Even before Peltarion had even launched its product, NASA, Tesla and General Electric were said to be customers. The company took part in seminars in the Swedish parliament on the opportunities and challenges artificial intelligence could bring to Sweden. The future looked bright — for Peltarion, and for Swedish tech more broadly.

Then came 2022.

The market’s enthusiasm turned abruptly. Tech companies that had listed in 2021 had already started falling in the autumn, and the slides kept coming. Many companies have now lost more than 70 percent of their market value.

Old memes — joking internet phenomena — resurfaced talking about “buy the dip”, buying assets in a downturn. Except now with the pitch-black addition that “the dip keeps dipping”. The declines don’t seem to stop.

And from sending out press releases about helping social services deal with vulnerable children, or building platforms for the education of the future, came a different kind of news. Peltarion had been acquired. The buyer was the games company King, the company behind the mega-hit Candy Crush Saga.

Instead of revolutionising society, they would now build their AI into King’s mobile games. The artificial intelligence — which was supposed to help digitise and transform society — will make sure more candy gets swiped.

What actually happened?

If you listen to the company itself, it is “a monumental chapter in Peltarion’s history” and “King’s scale and reach […] are a good match for our technology”.

Becoming an AI division for a global games company isn’t a bad outcome for a business.
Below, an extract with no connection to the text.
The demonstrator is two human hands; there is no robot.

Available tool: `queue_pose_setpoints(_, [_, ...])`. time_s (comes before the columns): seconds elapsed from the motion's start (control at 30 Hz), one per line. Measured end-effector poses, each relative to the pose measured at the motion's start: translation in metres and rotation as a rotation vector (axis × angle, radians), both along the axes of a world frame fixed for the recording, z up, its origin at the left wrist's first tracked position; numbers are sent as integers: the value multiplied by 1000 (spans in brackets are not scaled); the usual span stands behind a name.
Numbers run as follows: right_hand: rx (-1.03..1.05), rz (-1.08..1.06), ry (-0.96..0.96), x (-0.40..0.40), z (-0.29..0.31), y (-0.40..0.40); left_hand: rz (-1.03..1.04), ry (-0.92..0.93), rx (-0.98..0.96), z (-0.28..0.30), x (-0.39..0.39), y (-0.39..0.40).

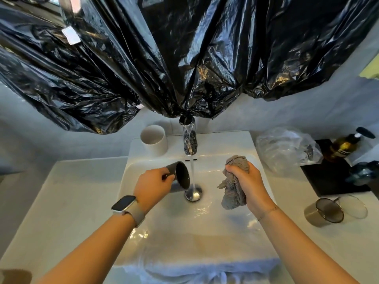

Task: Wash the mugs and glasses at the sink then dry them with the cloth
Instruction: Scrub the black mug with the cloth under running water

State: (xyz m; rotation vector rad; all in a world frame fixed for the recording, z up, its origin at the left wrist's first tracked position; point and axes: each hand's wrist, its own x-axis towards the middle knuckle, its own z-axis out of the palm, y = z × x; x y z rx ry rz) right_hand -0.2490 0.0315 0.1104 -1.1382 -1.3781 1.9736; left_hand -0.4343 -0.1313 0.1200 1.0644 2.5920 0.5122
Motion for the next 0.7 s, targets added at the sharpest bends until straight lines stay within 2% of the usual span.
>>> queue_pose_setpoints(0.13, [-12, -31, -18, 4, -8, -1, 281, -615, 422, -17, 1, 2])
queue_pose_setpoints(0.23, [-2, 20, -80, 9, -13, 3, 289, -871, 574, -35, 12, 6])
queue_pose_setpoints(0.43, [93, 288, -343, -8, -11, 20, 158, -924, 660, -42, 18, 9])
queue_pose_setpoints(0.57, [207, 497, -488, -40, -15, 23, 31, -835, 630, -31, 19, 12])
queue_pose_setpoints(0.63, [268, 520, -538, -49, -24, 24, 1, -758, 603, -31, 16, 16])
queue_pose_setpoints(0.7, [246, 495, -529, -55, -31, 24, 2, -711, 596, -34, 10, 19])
But in an interview with Dagens industri in 2018, Crnkovic-Friis said that even if they had tens of thousands of customers on their platform, it would be “a drop in the ocean compared with the companies that could benefit from it”.

The shareholder group had written down the value of their investment significantly in the years before the deal. No price tag has been disclosed either, which usually suggests it wasn’t as high as had been hoped.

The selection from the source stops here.